◆ **THE TASK**:
Wherever a line in the data below holds "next", copy that line.

◆ **INFORMATION GIVEN**:
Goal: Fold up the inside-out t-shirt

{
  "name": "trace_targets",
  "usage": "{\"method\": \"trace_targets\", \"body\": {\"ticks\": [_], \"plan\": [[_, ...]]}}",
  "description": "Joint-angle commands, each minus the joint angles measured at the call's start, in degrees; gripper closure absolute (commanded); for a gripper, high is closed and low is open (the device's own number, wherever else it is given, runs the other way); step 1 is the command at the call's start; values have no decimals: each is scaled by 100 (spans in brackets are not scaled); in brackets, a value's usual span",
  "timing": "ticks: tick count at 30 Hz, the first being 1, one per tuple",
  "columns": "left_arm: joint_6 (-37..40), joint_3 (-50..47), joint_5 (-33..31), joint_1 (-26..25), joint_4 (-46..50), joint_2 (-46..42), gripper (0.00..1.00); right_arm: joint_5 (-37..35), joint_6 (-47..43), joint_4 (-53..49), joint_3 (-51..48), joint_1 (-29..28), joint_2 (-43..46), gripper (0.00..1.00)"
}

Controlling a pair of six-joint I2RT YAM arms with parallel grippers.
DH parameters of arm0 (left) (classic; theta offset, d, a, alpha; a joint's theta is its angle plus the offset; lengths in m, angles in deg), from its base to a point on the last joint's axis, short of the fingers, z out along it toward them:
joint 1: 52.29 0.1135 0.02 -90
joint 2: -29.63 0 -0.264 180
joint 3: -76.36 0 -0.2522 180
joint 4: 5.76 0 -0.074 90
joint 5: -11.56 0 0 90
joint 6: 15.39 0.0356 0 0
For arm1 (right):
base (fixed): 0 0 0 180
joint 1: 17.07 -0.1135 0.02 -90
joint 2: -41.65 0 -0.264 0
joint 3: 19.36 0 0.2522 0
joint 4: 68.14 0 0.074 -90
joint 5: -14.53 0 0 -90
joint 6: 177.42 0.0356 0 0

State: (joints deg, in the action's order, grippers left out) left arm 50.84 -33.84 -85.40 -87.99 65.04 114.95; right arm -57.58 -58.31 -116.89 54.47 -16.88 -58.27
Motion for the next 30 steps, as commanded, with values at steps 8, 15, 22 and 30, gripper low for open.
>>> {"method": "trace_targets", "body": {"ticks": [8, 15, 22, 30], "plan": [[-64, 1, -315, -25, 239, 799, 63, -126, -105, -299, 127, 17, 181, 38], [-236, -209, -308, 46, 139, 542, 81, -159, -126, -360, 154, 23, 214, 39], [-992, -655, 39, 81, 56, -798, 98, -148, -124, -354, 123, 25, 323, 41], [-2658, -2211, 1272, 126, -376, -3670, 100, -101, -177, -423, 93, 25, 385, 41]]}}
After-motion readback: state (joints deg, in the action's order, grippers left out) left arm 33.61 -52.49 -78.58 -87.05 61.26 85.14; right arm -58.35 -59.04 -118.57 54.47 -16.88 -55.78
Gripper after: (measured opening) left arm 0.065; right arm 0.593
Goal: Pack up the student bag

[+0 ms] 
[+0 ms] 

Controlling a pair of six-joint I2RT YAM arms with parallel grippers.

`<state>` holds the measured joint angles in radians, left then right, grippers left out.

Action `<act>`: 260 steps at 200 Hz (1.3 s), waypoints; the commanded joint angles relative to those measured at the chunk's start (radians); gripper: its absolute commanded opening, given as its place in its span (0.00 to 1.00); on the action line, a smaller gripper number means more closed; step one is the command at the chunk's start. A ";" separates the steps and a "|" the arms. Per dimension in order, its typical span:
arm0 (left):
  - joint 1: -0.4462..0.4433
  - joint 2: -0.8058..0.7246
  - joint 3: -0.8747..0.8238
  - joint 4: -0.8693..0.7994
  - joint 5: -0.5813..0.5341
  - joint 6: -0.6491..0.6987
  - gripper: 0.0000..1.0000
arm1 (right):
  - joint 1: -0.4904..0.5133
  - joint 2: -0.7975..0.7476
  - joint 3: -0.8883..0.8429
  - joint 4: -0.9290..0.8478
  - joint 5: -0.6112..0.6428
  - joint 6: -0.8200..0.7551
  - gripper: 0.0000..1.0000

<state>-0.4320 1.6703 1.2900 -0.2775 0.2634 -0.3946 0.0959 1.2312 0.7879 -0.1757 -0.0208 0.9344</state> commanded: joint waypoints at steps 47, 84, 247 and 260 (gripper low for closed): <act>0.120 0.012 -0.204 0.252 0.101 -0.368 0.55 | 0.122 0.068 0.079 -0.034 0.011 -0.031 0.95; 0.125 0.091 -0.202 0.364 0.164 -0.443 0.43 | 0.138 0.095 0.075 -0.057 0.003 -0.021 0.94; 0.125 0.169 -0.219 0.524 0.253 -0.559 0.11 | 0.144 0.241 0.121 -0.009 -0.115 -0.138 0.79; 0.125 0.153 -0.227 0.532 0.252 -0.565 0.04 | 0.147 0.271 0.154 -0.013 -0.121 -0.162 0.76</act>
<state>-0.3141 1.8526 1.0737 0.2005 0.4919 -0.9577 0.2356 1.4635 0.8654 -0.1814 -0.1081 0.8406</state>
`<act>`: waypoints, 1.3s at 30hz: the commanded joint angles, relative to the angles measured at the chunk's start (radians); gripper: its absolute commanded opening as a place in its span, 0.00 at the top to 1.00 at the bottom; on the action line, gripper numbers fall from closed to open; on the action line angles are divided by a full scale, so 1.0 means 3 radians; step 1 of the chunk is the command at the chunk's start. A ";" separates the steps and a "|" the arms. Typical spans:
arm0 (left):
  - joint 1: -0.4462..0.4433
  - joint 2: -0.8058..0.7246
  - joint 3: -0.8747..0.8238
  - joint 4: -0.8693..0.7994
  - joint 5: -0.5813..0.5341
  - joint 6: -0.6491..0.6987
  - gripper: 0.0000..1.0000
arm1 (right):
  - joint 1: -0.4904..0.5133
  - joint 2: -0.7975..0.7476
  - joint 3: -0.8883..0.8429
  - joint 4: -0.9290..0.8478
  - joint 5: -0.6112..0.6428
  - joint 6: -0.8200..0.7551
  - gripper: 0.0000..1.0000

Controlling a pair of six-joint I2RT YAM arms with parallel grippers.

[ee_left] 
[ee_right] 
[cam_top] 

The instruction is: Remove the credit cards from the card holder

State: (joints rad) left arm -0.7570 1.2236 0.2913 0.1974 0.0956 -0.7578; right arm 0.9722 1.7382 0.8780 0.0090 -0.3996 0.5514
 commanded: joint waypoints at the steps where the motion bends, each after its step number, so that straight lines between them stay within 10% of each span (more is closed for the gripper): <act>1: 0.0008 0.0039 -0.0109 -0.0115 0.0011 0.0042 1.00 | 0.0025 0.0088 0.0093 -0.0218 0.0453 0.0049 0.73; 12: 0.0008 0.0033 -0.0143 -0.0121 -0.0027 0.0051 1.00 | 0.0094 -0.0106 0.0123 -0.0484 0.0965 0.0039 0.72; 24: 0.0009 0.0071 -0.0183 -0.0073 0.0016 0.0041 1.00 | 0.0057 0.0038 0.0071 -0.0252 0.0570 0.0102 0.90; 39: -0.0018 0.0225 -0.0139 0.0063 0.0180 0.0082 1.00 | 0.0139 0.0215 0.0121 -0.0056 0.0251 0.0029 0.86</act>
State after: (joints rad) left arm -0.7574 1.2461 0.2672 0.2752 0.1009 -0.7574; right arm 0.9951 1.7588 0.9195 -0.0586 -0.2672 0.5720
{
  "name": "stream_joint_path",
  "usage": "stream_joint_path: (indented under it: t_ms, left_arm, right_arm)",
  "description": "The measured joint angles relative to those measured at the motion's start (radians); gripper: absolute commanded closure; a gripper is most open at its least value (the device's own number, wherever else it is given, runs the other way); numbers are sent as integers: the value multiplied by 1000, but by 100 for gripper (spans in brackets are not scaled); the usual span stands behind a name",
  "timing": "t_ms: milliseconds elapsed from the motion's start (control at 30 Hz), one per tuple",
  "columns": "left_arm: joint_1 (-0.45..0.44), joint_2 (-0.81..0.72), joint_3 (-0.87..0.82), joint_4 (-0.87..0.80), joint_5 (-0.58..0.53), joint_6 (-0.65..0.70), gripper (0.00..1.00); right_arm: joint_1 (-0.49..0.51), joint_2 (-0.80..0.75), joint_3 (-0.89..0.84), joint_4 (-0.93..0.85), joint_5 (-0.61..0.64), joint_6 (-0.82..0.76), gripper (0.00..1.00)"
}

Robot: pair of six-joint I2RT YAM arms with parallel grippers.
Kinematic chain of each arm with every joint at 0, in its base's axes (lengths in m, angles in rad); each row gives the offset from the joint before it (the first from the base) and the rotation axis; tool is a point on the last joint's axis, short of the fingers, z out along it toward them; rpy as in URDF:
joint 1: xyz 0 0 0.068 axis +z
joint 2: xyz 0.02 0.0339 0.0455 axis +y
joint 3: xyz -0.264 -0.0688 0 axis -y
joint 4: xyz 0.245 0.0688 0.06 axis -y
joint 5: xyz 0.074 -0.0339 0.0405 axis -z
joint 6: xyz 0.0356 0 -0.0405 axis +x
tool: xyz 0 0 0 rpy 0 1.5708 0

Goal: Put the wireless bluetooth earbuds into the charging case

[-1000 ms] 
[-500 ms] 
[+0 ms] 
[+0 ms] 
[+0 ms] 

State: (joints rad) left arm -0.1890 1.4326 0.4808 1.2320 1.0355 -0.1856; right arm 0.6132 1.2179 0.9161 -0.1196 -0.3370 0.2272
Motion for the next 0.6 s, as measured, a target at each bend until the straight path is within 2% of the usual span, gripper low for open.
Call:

◆ **SOLUTION BELOW**:
Motion for the next 30 steps, as commanded, with values at steps 8, 15, 22 and 30, gripper low for open.
Motion for the next 0.6 s, as measured, a target at each bend until the straight path is within 2% of the usual span, gripper low for open.

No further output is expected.